For all the improvements to be made, Slattery defends DNR’s management of the safety of the hunt.

“It’s not inherently unsafe,” he says. “The shot gun has a very short range. After 50 yards of so, its pellets are not able to do anything near lethal damage to a duck. At 150 yards, there’s absolutely no chance of danger.”

So until January 20, when duck hunting season ends, when you hear the guns going off and they sound loud, remember that it’s all sound and no fury.


Way Downstream …

In Virginia, the Commission on the Future of Virginia’s Environment has concluded that to keep pace with Maryland and Pennsylvania, Virginia needs a program to protect nontidal wetlands from development. Developers and farmers say they will fight state legislation in the new General Assembly that orders such a program …
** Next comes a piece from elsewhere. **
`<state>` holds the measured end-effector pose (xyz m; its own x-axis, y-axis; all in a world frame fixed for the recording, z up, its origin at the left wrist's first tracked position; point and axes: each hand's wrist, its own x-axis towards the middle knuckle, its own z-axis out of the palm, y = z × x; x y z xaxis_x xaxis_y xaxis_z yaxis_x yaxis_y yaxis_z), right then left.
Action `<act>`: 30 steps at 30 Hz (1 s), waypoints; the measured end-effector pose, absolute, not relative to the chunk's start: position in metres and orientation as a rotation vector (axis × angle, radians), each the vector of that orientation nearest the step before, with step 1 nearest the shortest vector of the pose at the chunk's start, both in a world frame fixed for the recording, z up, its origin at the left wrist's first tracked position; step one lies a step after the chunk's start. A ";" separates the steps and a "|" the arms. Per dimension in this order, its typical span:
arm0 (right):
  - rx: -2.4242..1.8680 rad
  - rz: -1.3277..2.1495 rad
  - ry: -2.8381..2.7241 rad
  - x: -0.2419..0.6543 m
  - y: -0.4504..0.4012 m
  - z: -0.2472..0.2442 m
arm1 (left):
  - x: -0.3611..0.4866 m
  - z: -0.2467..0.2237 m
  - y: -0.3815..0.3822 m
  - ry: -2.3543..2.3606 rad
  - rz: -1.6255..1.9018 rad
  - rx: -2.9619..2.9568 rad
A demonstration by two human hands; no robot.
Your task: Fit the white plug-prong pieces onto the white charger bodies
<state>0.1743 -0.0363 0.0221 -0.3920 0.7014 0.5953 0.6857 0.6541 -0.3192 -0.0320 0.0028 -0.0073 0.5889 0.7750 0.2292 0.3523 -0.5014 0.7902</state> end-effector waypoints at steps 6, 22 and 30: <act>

In Connecticut, environmental police are scrambling to find out what is killing white perch and many of the fish in the state’s largest body of fresh water, Lake Pocotopaug. It’s a mystery because the lake has no septic systems or industry near it …

In Germany, three department store chains have ordered a line of Nike jerseys off their shelves after concerns that they are laced with a chemical used in anti-barnacle paint on ships. The Associated Press reported that Nike may have used the chemical “to kill bacteria and quell the stench of excessive sweating” …

Our Creature Feature comes from Virginia, where folks are getting baffled by a beaver.

In Henrico County, west of I-95 near Richmond, people at the West End Manor Lake have appealed to county authorities to catch the buck-toothed culprit that is “wreaking havoc” by downing trees.

County authorities punted by telling them to call the U.S. Fish and Wildlife Service. Let’s hope it’s not the same beaver with a fondness for cherry trees that matched wits with feds last spring by the Tidal Basin.